• _Work instruction_
Your task is to copy every entry exactly.

[Records contained in a dataset]

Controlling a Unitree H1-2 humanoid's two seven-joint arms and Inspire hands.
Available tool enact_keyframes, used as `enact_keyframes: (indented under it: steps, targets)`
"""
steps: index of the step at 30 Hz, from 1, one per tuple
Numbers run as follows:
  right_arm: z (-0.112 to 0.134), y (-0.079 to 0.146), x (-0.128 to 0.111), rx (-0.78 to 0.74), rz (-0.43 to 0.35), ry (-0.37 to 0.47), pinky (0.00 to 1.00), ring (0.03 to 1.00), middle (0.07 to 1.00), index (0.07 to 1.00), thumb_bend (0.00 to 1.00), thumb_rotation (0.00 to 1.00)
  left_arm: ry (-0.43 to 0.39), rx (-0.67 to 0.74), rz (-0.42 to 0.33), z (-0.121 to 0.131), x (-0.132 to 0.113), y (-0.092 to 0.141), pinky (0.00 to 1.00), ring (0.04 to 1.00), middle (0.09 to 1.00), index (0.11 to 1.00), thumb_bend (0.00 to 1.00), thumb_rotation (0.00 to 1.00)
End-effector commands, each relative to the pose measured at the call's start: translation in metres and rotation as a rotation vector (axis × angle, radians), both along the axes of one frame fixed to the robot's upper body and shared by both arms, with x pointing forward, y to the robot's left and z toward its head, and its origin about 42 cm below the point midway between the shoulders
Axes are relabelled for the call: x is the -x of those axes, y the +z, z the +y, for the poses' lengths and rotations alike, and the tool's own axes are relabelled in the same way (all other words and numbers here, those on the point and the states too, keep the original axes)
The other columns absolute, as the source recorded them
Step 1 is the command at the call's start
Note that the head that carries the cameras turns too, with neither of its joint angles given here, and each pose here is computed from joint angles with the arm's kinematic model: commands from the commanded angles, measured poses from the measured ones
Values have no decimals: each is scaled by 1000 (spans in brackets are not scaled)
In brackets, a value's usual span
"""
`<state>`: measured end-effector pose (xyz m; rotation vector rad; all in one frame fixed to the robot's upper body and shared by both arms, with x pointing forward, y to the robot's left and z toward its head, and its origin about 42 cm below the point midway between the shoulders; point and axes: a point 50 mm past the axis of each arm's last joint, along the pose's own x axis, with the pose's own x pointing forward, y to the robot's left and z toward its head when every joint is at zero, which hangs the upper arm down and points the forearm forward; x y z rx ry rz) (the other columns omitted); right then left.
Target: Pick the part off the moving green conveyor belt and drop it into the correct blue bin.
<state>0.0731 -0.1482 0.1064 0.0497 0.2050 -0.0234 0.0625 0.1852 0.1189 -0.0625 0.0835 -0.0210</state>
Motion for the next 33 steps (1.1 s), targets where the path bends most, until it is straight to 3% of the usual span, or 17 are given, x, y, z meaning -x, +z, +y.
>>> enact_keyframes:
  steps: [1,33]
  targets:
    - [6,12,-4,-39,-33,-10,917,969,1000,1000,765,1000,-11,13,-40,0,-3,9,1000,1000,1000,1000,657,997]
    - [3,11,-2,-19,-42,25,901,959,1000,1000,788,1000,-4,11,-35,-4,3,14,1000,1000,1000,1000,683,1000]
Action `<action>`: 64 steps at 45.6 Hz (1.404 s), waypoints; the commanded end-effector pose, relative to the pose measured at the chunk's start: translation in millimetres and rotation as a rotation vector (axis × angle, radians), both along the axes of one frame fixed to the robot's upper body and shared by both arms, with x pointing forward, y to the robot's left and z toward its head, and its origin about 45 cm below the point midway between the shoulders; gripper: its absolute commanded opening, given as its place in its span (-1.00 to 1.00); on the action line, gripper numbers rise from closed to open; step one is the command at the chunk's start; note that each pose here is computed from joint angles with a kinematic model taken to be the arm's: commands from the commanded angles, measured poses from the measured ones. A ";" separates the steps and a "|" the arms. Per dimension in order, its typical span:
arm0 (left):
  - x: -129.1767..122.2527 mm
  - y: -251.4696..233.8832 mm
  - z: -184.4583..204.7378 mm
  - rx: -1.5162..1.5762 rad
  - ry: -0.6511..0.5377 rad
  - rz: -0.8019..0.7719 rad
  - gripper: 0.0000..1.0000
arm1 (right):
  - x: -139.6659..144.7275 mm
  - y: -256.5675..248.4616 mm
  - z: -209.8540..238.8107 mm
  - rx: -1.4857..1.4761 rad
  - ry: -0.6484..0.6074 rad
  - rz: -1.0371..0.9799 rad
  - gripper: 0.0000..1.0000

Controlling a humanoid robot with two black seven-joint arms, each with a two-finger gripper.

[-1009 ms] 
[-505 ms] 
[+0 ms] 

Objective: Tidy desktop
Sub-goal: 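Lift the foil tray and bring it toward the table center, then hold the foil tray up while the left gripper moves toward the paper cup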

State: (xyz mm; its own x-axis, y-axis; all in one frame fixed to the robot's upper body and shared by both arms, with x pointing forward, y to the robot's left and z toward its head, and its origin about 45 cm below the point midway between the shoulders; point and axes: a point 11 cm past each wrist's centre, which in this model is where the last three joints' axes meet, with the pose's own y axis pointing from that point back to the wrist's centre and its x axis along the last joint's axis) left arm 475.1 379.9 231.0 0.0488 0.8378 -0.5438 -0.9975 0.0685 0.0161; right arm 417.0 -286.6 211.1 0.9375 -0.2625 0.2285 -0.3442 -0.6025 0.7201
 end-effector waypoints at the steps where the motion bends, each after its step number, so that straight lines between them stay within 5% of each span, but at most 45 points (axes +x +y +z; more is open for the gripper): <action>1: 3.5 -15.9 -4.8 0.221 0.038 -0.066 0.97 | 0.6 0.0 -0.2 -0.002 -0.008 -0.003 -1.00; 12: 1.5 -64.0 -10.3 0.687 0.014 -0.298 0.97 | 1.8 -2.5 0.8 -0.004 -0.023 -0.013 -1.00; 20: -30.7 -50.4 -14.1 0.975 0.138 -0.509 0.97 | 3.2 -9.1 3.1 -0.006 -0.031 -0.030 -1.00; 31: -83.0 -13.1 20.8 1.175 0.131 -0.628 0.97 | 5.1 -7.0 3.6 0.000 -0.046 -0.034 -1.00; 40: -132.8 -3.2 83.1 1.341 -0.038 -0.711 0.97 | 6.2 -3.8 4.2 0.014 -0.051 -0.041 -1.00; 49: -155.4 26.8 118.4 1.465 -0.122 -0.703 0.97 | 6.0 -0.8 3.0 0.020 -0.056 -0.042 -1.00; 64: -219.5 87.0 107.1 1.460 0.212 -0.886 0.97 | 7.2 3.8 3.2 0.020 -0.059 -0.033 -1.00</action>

• _Response_
Controlling a Unitree H1-2 humanoid's two seven-joint arms and Inspire hands.
Available tool enact_keyframes, used as `enact_keyframes: (indented under it: steps, targets)`
"""
steps: index of the step at 30 Hz, from 1, one per tuple
Numbers run as follows:
  right_arm: z (-0.112 to 0.134), y (-0.079 to 0.146), x (-0.128 to 0.111), rx (-0.78 to 0.74), rz (-0.43 to 0.35), ry (-0.37 to 0.47), pinky (0.00 to 1.00), ring (0.03 to 1.00), middle (0.07 to 1.00), index (0.07 to 1.00), thumb_bend (0.00 to 1.00), thumb_rotation (0.00 to 1.00)
  left_arm: ry (-0.43 to 0.39), rx (-0.67 to 0.74), rz (-0.42 to 0.33), z (-0.121 to 0.131), x (-0.132 to 0.113), y (-0.092 to 0.141), pinky (0.00 to 1.00), ring (0.04 to 1.00), middle (0.09 to 1.00), index (0.11 to 1.00), thumb_bend (0.00 to 1.00), thumb_rotation (0.00 to 1.00)
End-effector commands, each relative to the pose measured at the call's start: translation in metres and rotation as a rotation vector (axis × angle, radians), both along the axes of one frame fixed to the robot's upper body and shared by both arms, with x pointing forward, y to the robot's left and z toward its head, and its origin about 42 cm below the point midway between the shoulders
Axes are relabelled for the call: x is the -x of those axes, y the +z, z the +y, for the poses' lengths and rotations alike, and the tool's own axes are relabelled in the same way (all other words and numbers here, those on the point and the states too, keep the original axes)
The other columns absolute, as the source recorded them
Step 1 is the command at the call's start
Note that the head that carries the cameras turns too, with neither of its joint angles given here, and each pose here is computed from joint angles with the arm's kinematic model: commands from the commanded angles, measured poses from the measured ones
Values have no decimals: each is scaled by 1000 (spans in brackets are not scaled)
In brackets, a value's usual span
"""
`<state>`: measured end-effector pose (xyz m; rotation vector rad; all in one frame fixed to the robot's upper body and shared by both arms, with x pointing forward, y to the robot's left and z toward its head, and its origin about 42 cm below the point midway between the shoulders; point and axes: a point 50 mm past the axis of each arm's last joint, along the pose's own x axis, with the pose's own x pointing forward, y to the robot's left and z toward its head when every joint is at zero, which hangs the upper arm down and points the forearm forward; x y z rx ry rz) (the other columns omitted); right then left.
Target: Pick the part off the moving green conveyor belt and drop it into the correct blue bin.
<state>0.0731 -0.1482 0.1064 0.0497 0.2050 -0.0234 0.0625 0.1852 0.1189 -0.0625 0.0835 -0.0210</state>
Motion for the next 33 steps (1.1 s), targets where the path bends most, until it is straight to 3% of the usual span, or 17 are given, x, y, z meaning -x, +z, +y.
>>> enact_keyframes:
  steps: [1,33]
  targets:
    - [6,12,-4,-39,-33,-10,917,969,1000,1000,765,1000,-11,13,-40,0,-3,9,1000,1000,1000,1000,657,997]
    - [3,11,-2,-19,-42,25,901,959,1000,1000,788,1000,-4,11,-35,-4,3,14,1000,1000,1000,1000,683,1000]
Action `<action>`: 64 steps at 45.6 Hz (1.404 s), waypoints; the commanded end-effector pose, relative to the pose measured at the chunk's start: translation in millimetres and rotation as a rotation vector (axis × angle, radians), both along the axes of one frame fixed to the robot's upper body and shared by both arms, with x pointing forward, y to the robot's left and z toward its head, and its origin about 45 cm below the point midway between the shoulders; gripper: its absolute commanded opening, given as its place in its span (-1.00 to 1.00); on the action line, gripper numbers rise from closed to open; step one is the command at the chunk's start; note that each pose here is computed from joint angles with a kinematic model taken to be the arm's: commands from the commanded angles, measured poses from the measured ones. A ";" separates the steps and a "|" the arms. Per dimension in order, its typical span:
arm0 (left):
  - x: -129.1767..122.2527 mm
  - y: -251.4696..233.8832 mm
  - z: -184.4583..204.7378 mm
  - rx: -1.5162..1.5762 rad
  - ry: -0.6511..0.5377 rad
  - rz: -0.8019..0.7719 rad
  - gripper: 0.0000..1.0000
arm1 (right):
  - x: -139.6659..144.7275 mm
  - y: -256.5675..248.4616 mm
  - z: -209.8540..238.8107 mm
  - rx: -1.4857..1.4761 rad
  - ry: -0.6484..0.6074 rad
  - rz: -1.0371..0.9799 rad
  - gripper: 0.0000..1.0000

Controlling a humanoid robot with two black seven-joint arms, each with a two-finger gripper.

[-1009 ms] 
[-505 ms] 
[+0 ms] 

Objective: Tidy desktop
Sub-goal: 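Lift the foil tray and bring it toward the table center, then hold the foil tray up while the left gripper moves toward the paper cup
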
State: (xyz mm; its own x-axis, y-axis; all in one frame fixed to the robot's upper body and shared by both arms, with x pointing forward, y to the robot's left and z toward its head, and its origin about 45 cm below the point midway between the shoulders; point and axes: a point 11 cm past each wrist's centre, which in this model is where the last three joints' axes meet, with the pose's own y axis pointing from that point back to the wrist's centre and its x axis along the last joint's axis) left arm 475.1 379.9 231.0 0.0488 0.8378 -0.5438 -0.9975 0.0685 0.0161; right arm 417.0 -286.6 211.1 0.9375 -0.2625 0.2285 -0.3442 -0.6025 0.7201
 end-effector waypoints at the steps where the motion bends, each after its step number, so that straight lines between them stay within 5% of each span, but at most 45 points (axes +x +y +z; more is open for the gripper): <action>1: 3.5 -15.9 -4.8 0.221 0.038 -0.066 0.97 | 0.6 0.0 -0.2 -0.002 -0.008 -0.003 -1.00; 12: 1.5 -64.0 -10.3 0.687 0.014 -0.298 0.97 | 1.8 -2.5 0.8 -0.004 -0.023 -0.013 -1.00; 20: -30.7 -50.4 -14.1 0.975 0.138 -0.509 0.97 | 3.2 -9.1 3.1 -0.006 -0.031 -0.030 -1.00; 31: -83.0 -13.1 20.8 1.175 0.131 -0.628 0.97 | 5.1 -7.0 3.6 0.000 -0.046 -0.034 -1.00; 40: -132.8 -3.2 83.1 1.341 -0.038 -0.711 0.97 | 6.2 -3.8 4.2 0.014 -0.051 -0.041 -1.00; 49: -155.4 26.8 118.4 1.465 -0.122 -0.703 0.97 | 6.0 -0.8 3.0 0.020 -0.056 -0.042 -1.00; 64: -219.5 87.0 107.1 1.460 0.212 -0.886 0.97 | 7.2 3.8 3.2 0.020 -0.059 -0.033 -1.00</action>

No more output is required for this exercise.